Sounds good to me. I was going to bring three rods. My sabiki rod, one rod with a tld star 20, and one rod with a tld 25. Will this be sufficient for fishing from the beach or should I also bring one of my regular baitcasts that I use back in the marsh? The three rods I mentioned above are the ones I usually bring with me when I go offshore in a friends boat.


----------



## bmtsupra (Jun 25, 2013)

almo100 said:


> Here you go.
> 
> 1	30.36335003	-86.49828334	A LEG MODU
> 2	30.36335003	-86.49828334	A Leg Modules
> ...


WOW!!!!! I thought you said a few, lol. With that many coordinates I'll spend more time on the water than I will on land while I'm there. Thank you. Now I'm definitely going to have to buy or borrow a gps.


----------



## almo100 (Mar 1, 2013)

Haha. Well a few considering how many there are in the Gulf as a whole.  Have fun. Hope to see some pics on here.


----------



## lowprofile (Jan 6, 2013)

bmtsupra said:


> Sounds good to me. I was going to bring three rods. My sabiki rod, one rod with a tld star 20, and one rod with a tld 25. Will this be sufficient for fishing from the beach or should I also bring one of my regular baitcasts that I use back in the marsh? The three rods I mentioned above are the ones I usually bring with me when I go offshore in a friends boat.


make sure atleast one (preferably the heavier/larger) has braid (50-65lb) and bring some heavier weights. (3-6oz in torpedo and egg sinker. eggs are usually hard to find over 4oz but that will be ok).
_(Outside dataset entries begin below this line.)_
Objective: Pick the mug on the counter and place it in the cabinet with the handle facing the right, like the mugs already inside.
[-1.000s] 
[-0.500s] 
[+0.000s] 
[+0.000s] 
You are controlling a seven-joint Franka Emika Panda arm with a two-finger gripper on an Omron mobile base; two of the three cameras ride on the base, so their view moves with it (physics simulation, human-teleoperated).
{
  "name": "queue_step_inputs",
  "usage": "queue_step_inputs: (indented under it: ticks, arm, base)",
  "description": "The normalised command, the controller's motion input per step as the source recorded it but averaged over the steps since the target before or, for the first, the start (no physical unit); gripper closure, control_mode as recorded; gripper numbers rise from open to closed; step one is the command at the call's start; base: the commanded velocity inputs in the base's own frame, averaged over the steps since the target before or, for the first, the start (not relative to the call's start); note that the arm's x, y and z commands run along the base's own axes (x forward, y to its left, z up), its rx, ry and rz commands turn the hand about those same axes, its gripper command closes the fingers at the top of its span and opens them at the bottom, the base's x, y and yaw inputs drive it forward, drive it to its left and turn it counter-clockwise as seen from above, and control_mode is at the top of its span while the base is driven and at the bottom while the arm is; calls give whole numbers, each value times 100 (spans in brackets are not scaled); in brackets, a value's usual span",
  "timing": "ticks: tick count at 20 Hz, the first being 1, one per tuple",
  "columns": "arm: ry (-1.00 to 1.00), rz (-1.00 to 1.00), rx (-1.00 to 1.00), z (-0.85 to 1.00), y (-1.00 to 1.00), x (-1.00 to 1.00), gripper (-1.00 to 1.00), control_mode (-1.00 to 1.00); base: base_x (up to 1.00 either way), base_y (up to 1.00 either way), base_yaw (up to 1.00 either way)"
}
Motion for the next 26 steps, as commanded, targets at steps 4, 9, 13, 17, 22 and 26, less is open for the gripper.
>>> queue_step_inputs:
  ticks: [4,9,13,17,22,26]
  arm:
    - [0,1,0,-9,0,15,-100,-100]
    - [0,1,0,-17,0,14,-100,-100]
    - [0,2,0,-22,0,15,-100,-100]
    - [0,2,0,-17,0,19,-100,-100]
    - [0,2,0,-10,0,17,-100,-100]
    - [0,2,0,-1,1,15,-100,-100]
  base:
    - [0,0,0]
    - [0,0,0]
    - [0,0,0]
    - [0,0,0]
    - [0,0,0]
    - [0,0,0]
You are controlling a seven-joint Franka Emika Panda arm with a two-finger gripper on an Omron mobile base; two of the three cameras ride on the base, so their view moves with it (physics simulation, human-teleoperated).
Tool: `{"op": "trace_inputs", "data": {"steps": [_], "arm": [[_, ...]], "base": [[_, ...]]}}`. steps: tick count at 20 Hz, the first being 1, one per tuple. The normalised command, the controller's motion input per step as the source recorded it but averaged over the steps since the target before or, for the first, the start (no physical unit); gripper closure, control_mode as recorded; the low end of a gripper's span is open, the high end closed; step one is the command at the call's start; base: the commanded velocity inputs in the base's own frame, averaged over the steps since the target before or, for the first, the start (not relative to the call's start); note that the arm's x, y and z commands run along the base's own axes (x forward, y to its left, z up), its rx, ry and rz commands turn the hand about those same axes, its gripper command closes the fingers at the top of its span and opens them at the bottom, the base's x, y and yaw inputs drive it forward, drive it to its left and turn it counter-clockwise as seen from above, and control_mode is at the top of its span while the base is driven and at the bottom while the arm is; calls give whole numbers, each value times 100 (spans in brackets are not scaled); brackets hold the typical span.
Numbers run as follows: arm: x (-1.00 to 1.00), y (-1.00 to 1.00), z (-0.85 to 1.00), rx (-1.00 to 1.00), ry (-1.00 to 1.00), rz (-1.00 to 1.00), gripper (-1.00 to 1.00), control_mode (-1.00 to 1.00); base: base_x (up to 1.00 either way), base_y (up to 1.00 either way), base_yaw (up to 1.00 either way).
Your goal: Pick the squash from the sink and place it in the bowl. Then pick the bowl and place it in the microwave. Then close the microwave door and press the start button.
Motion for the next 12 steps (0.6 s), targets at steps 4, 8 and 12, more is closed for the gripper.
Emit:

I want to hit some deeper water for AJ and grouper. we can play with kings inshore all day and there is a grouper spot inshore i want to try and a 30lb rig should be OK. kings only require an 8-15lb set up but you need 150yards or more of line. a big king will smoke a little reel and strip 150 yards no problem, especially if your drifting the opposite way it wants to go. 

what do you mean from the beach? land based and yak baits out? or just fish the second bar? you won't need very heavy gear that close unless you want to tangle with a shark from the yak, then you'll need a 30lb rig and be able to apply 10-11lbs of drag. the only other fish I'd worry about are jacks and you can stay on top of them.


----------



## bmtsupra (Jun 25, 2013)

By "from the beach" I meant put in with gear and paddle out a mile or so to troll and jig. Both rods with the TLD's have 80lb braid and I usually run a wire leader or a 100lb. perlon mono leader.


----------



## lowprofile (Jan 6, 2013)

sounds good. should be fine. make up some 80 and 100lb mono leaders with 2/0 live bait hooks and 8/0 octopus hooks and a few duster rigs with 40 or so lb wire. i wouldn't go over 60lb for wire. its pretty thick and i would think it would deter a fish. but who knows, kings are crazy fish. 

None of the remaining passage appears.